Task requirements.
Read the lines below, and copy any that contain the string "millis".

:: Data below

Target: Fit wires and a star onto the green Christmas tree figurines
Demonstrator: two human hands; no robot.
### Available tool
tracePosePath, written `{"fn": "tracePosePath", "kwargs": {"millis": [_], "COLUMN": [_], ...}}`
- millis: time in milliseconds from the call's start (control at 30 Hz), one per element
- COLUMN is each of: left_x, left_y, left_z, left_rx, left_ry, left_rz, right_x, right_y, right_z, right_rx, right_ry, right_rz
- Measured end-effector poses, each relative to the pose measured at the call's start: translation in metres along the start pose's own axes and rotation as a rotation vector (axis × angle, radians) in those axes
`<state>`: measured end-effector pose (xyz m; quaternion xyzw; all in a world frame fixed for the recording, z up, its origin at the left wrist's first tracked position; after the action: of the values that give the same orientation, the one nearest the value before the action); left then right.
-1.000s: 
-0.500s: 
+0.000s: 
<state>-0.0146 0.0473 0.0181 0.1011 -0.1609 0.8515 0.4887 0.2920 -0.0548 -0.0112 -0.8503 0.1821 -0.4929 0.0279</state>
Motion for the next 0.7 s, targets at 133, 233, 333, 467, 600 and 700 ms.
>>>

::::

Expected answer.
tracePosePath, written `{"fn": "tracePosePath", "kwargs": {"millis": [_], "COLUMN": [_], ...}}`
- millis: time in milliseconds from the call's start (control at 30 Hz), one per element

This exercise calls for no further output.